__Exercise instructions__. The required answer is every line of the data containing the word "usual".

Extracted data entries:
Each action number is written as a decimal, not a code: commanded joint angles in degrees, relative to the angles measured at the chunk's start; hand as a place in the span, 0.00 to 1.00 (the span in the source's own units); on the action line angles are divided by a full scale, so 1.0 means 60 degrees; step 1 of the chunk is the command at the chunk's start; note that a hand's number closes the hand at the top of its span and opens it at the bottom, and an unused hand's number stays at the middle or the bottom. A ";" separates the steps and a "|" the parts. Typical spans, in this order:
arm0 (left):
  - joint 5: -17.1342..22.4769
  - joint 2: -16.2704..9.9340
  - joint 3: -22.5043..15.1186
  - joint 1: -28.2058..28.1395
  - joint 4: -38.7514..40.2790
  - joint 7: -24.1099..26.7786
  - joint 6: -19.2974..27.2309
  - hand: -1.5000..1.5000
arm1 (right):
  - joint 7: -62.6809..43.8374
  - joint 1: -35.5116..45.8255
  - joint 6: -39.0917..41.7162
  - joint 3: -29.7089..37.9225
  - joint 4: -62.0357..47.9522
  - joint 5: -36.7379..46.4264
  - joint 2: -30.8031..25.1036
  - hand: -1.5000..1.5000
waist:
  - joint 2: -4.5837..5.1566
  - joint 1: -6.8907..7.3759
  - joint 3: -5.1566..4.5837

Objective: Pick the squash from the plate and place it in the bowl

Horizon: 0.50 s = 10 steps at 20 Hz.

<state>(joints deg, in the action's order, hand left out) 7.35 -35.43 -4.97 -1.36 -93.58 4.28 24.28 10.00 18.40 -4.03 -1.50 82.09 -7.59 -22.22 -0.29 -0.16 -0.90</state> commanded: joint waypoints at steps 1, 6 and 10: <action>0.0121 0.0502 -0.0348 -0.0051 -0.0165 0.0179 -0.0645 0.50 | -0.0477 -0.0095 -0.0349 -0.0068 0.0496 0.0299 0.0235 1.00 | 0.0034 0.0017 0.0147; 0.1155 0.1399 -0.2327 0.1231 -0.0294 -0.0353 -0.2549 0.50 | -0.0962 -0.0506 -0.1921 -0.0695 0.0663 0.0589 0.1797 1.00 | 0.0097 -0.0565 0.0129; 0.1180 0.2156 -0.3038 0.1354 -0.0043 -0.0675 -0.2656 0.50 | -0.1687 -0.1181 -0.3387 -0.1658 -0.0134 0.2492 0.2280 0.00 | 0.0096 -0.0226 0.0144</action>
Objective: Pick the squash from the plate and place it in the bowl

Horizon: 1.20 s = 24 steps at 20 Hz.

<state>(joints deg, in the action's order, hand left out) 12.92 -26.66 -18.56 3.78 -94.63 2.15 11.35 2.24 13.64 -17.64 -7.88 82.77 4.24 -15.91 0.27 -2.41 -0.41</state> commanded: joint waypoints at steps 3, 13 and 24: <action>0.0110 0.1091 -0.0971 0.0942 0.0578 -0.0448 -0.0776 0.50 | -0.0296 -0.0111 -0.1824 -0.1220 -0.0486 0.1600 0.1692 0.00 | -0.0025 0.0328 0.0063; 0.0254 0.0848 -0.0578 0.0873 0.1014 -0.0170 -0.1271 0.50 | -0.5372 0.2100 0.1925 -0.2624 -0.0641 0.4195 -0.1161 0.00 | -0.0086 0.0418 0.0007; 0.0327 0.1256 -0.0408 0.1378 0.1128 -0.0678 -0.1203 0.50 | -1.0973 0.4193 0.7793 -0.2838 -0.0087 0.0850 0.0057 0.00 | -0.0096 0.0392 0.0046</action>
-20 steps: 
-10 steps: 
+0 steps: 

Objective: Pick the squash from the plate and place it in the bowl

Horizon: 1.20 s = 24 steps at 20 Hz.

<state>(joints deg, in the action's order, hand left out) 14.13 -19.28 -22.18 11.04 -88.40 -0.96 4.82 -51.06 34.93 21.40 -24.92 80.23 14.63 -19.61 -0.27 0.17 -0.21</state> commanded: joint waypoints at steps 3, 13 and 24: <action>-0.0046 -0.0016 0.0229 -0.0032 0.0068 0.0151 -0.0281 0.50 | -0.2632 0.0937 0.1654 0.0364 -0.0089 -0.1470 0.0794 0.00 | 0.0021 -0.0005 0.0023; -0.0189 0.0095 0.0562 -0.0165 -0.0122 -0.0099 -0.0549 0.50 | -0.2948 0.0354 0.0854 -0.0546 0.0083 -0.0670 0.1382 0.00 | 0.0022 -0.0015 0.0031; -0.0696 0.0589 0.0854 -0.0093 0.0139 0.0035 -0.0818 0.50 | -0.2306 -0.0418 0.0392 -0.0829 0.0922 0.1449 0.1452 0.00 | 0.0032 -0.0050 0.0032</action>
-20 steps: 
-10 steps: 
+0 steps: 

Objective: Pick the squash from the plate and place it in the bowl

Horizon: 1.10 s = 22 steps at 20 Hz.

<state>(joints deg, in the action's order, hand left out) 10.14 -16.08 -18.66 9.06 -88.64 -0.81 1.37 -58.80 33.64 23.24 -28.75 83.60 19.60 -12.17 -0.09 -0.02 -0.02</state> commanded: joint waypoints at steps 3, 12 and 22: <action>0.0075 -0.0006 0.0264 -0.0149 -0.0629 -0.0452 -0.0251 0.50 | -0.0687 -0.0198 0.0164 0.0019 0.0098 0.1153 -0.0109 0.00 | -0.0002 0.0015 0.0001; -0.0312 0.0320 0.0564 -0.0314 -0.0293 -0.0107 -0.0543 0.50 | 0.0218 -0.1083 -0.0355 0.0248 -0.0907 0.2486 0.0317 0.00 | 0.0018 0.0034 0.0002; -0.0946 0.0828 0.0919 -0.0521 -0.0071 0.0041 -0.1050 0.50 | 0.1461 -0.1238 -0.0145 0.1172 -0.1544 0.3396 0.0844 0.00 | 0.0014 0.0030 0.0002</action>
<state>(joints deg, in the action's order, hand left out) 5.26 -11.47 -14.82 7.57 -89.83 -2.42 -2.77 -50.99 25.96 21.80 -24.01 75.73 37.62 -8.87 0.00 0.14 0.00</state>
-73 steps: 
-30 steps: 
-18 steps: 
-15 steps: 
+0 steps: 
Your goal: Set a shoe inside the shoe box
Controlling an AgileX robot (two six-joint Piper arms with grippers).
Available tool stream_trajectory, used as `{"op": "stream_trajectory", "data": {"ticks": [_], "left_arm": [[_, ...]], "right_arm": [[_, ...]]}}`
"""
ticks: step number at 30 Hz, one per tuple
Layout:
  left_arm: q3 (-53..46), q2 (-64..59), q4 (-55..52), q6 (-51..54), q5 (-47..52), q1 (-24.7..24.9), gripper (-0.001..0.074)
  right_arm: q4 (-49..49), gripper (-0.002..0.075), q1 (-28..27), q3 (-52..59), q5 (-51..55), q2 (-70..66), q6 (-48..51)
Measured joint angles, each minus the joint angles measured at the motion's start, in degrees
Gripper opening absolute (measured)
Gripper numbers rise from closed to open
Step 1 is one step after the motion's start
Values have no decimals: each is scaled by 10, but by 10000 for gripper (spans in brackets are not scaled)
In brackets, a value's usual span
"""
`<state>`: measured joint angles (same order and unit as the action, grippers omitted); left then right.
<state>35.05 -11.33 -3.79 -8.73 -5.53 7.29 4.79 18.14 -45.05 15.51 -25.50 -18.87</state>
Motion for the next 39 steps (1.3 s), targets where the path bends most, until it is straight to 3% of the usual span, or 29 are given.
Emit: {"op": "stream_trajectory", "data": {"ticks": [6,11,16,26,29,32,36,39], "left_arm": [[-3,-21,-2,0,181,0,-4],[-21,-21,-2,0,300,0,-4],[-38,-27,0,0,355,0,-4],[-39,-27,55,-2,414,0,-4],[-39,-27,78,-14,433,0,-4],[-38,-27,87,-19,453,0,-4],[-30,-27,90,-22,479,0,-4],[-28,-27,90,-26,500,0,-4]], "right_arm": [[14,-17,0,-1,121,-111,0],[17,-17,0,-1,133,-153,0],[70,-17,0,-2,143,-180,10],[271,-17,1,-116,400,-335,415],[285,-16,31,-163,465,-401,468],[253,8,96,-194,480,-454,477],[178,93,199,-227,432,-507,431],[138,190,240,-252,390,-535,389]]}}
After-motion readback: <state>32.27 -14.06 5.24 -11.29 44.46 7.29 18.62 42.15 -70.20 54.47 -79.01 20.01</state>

__Result__.
In brackets, a value's usual span
Motion for the next 39 steps (1.3 s), targets where the path bends most, until it is straight to 3% of the usual span, or 29 are given.

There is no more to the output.